Introduction to UNIX, computers, and key tools
1. UNIX command line basics
By UNIX, I mean any UNIX-like operating system, including Linux and MacOS. Most modern scientific computing is done on UNIX-based machines, often by remotely logging in to a UNIX-based server.
There are a variety of ways to get access to a UNIX-style command line environment.
Please see the material in our tutorial on the basics of UNIX to get up to speed on working in a UNIX-style command line environment and/or the material in last week’s Computing Skills Workshop. We’ll do a bit of demo in the first class. If what you see seems quite familiar, you can probably skip that tutorial. If what you see is not familiar, please work through the tutorial by Wednesday September 4 and (optionally) attend section on Friday August 30 to work on the problems at the end of the tutorial and be able to ask questions of the GSI and other students.
For an alternative introduction (which also includes some of the topics we’ll discuss in Unit 3 on shell scripting), see this Software Carpentry tutorial.
2. Version control
Version control refers to the process of keeping track of changes to your materials on a computer, often code files but other files as well. It generally works well with text files because version control operates based on differences between two versions of a file, and those differences are kept track of on a line-by-line basis. Version control is a central concept/practice in modern scientific computing.
A very popular and powerful tool for version control is Git. We’ll be using Git extensively for version control.
Git stores the files for a project in a repository. Here are some basic Git commands you can use to access the class materials from the command line. There are also graphical interfaces to Git that you can explore. I’ve heard good things (albeit a few years ago) about GitHub Desktop, available for Mac and Windows.
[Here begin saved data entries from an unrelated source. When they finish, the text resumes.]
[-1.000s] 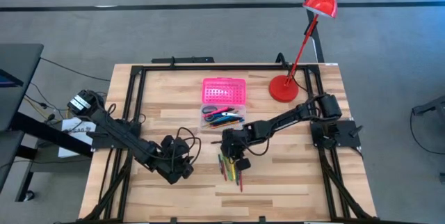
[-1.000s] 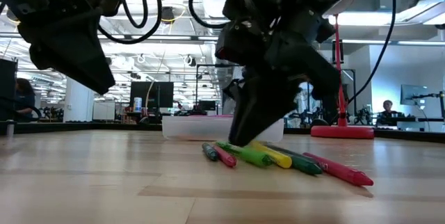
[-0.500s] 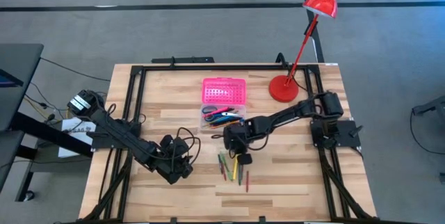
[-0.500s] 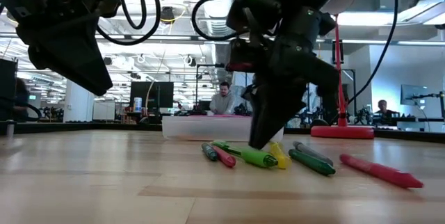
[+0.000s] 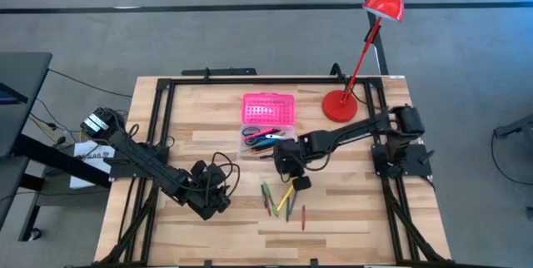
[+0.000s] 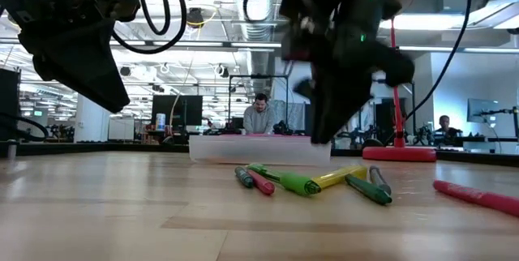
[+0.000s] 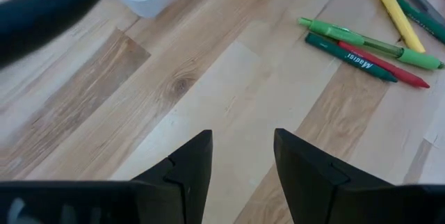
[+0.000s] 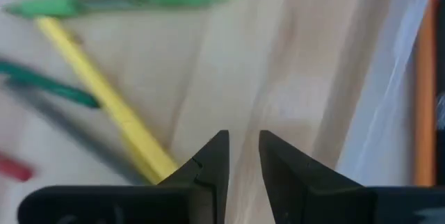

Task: Pick & place school supplies into a supply box
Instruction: Put the yellow pen into the pink supply box

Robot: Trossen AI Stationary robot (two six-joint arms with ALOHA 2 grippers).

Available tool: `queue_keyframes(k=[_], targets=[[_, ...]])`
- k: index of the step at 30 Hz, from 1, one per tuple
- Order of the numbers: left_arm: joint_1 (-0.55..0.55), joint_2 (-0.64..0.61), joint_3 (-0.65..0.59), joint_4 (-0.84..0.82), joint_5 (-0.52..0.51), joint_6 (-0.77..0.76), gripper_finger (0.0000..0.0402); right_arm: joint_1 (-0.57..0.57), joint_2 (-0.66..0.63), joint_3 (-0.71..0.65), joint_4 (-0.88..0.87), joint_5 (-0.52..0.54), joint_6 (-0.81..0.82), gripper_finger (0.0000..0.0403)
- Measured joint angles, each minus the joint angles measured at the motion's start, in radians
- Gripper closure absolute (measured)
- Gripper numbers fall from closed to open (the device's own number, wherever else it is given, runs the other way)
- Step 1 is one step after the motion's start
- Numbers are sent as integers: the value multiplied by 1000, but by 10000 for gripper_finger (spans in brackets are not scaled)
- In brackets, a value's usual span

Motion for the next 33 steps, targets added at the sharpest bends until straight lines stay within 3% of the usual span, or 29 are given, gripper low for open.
queue_keyframes(k=[6, 13, 21, 33], targets=[[0, 0, 0, -8, -1, 0, 253, 29, -35, 1, -3, -98, -177, 330], [0, 0, 0, -11, -2, 0, 253, 112, -6, -7, -4, -178, -265, 330], [0, 0, 0, -14, -8, 0, 253, 162, 41, -7, 86, -33, -244, 330], [9, 0, 0, -19, -5, 0, 253, 162, 47, -5, 102, -33, -245, 330]])
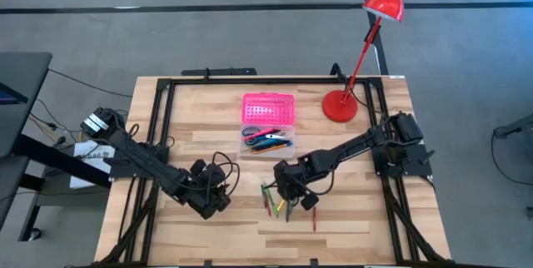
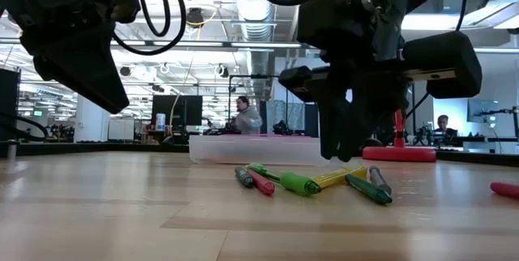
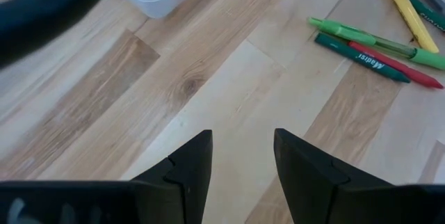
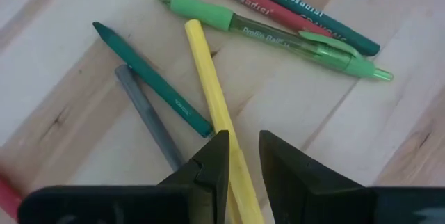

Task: Pick & place school supplies into a supply box
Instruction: Put the yellow pen into the pink supply box

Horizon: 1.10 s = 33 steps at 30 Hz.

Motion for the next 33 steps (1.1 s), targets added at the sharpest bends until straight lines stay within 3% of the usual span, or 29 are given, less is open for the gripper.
queue_keyframes(k=[21, 33], targets=[[-1, 0, 0, -2, -22, 0, 253, -3, -3, -76, 26, -22, -40, 330], [0, 0, 0, -2, -72, 0, 253, -87, -6, -94, 32, 41, 130, 355]])
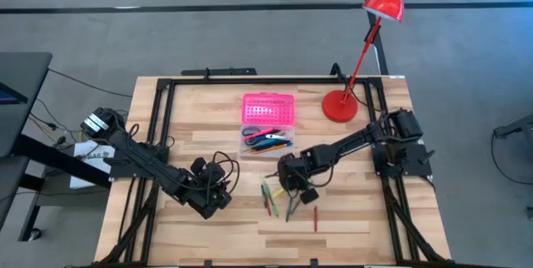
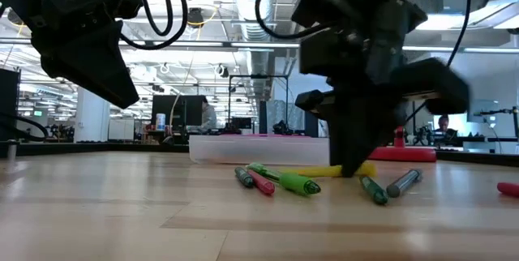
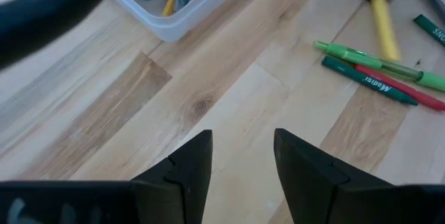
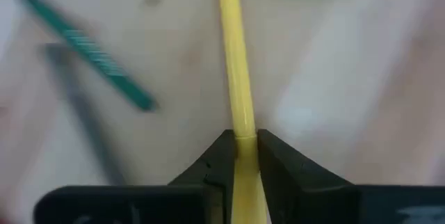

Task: Pick & place school supplies into a supply box
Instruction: Put the yellow pen into the pink supply box

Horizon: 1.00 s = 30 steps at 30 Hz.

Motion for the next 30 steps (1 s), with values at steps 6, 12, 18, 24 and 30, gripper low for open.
queue_keyframes(k=[6, 12, 18, 24, 30], targets=[[0, 0, 0, 0, 0, 0, 253, -50, -4, 0, -5, 62, 69, 392], [0, 0, 0, -6, -2, 1, 253, -83, -32, 9, -41, 71, 109, 381], [0, 0, 0, -39, -15, 0, 253, -111, -99, 71, -92, 62, 110, 390], [2, 0, 0, -45, -67, 0, 253, -177, -158, 136, -89, 133, 100, 383], [24, 0, 0, -45, -81, 6, 253, -290, -160, 185, -86, 152, 99, 384]])
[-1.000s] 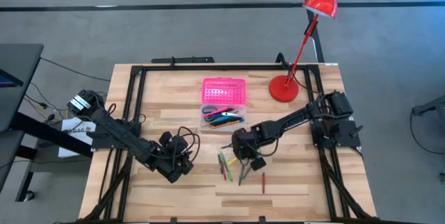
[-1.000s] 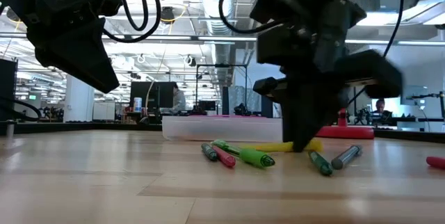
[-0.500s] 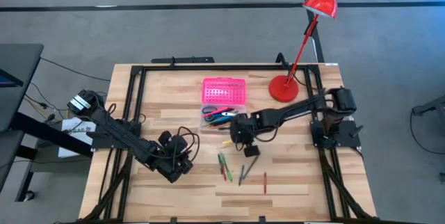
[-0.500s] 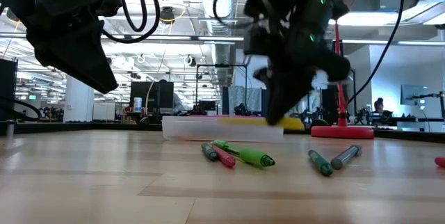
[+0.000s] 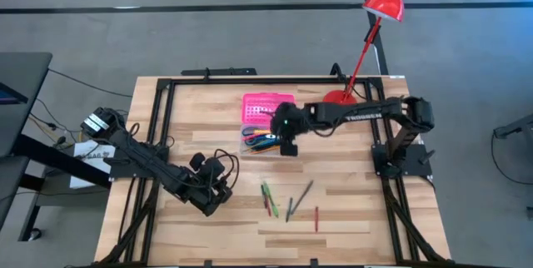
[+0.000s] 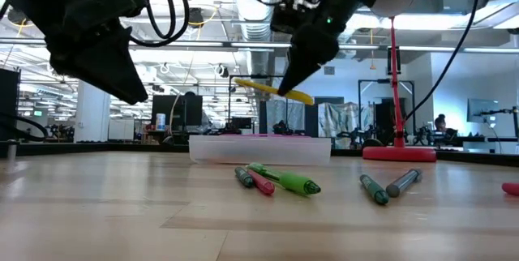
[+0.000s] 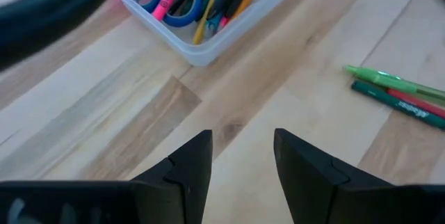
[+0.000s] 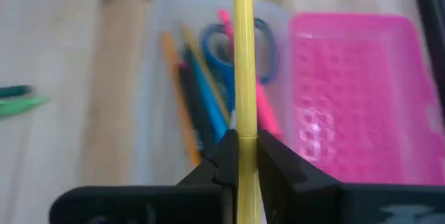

To clone (i.e., copy) a repository (in this case from GitHub) (
berkeley-stat243
is the organization andfall-2024
is the repository):git clone https://github.com/berkeley-stat243/fall-2024
To update a repository to reflect changes made in a remote copy of the repository:
cd /to/any/directory/within/the/local/repository ## e.g., cd fall-2024 git pull
More information is available in the Computing Skills Workshop as well as this tutorial on the basics of using Git, as well as lots of information/tutorials online. We’ll see a lot more about Git in Section/Lab sessions, where you’ll learn to set up a repository, make changes to repositories and work with local and remote versons of the repository. In particular, you’ll have a chance to work through the tutorial and practice with Git in the first section/lab (September 6). During the course, you’ll make use of Git for submitting problem sets and for doing the final project. You should practice using it more generally while preparing your problem set solutions, and you’ll need to use it extensively for the final group project.
3. Parts of a computer
We won’t spend a lot of time thinking about computer hardware, but we do need to know some of the basics that relate to using a computer and programming effectively. There are many layers of technical detail one could get into, but the key things for now are to have a basic understanding of these components of a computer:
- CPU
- cache (limited fast memory easily accessible from the CPU)
- main memory (RAM)
- bus
- disk
Depending on what your code is doing, the slow step in a computation might be:
- doing the actual calculations on the CPU,
- moving data back and forth from (main) memory (RAM) to the CPU, or
- reading/writing (I/O) data to/from disk.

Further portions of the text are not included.